## How to complete this task
Only the lines below starting at the one containing "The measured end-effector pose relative" and ending at the one containing "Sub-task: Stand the" belong in the answer, each copied exactly.

## Records to use
[Start of Attachment]

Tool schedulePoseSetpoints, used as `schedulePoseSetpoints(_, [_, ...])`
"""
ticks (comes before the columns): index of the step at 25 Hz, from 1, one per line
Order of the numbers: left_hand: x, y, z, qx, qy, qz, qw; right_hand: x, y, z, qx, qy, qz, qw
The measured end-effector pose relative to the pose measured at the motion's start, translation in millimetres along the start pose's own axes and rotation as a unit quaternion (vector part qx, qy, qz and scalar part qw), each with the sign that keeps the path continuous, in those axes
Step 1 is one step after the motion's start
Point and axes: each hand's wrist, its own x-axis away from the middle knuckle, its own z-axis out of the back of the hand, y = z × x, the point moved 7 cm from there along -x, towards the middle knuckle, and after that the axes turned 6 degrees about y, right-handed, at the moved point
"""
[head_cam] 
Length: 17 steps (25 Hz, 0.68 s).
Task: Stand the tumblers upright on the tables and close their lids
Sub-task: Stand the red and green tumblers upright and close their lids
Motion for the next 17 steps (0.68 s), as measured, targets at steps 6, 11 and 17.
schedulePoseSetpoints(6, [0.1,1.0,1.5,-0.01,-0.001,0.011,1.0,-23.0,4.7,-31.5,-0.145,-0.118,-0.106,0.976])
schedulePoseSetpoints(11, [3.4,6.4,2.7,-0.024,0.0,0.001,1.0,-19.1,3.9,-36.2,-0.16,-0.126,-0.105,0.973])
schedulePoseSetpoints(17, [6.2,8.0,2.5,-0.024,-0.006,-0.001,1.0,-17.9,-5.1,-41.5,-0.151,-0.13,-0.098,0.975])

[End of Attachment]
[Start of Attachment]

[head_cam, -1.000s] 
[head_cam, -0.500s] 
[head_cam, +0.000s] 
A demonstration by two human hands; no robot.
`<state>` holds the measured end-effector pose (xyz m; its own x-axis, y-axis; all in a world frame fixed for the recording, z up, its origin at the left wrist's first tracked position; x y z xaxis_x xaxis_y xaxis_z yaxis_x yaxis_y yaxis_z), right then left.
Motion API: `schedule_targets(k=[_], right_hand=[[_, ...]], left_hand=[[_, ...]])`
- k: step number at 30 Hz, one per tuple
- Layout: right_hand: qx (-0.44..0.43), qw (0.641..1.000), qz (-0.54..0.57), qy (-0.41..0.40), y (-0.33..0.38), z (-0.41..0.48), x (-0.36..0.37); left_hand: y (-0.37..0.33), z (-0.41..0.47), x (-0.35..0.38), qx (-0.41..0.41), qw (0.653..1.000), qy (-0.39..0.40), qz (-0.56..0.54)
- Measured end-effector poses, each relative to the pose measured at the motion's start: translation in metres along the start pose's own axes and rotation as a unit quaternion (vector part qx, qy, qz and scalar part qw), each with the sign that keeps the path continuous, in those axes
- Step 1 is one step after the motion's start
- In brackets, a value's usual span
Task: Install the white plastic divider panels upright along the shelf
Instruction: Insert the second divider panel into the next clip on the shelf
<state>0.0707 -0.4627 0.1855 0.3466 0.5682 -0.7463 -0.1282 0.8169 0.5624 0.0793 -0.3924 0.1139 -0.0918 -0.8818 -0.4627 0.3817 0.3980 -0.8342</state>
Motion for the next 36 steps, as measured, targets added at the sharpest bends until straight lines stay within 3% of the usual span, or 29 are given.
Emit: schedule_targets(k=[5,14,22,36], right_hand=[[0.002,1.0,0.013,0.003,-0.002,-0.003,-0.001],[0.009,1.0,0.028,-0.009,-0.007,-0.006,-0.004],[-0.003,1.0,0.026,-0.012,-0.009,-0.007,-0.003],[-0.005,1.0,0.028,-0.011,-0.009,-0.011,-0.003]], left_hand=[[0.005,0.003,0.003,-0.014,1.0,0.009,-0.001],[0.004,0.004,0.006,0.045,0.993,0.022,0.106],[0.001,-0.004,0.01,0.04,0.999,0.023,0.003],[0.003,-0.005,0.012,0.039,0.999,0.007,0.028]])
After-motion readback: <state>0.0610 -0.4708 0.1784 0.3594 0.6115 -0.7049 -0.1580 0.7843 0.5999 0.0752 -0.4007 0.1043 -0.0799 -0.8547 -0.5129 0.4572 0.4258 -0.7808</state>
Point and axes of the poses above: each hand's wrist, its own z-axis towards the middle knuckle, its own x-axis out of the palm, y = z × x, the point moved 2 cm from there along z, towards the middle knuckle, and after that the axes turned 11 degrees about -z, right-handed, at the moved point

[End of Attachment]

## Answer
The measured end-effector pose relative to the pose measured at the motion's start, translation in millimetres along the start pose's own axes and rotation as a unit quaternion (vector part qx, qy, qz and scalar part qw), each with the sign that keeps the path continuous, in those axes
Step 1 is one step after the motion's start
Point and axes: each hand's wrist, its own x-axis away from the middle knuckle, its own z-axis out of the back of the hand, y = z × x, the point moved 7 cm from there along -x, towards the middle knuckle, and after that the axes turned 6 degrees about y, right-handed, at the moved point
"""
[head_cam] 
Length: 17 steps (25 Hz, 0.68 s).
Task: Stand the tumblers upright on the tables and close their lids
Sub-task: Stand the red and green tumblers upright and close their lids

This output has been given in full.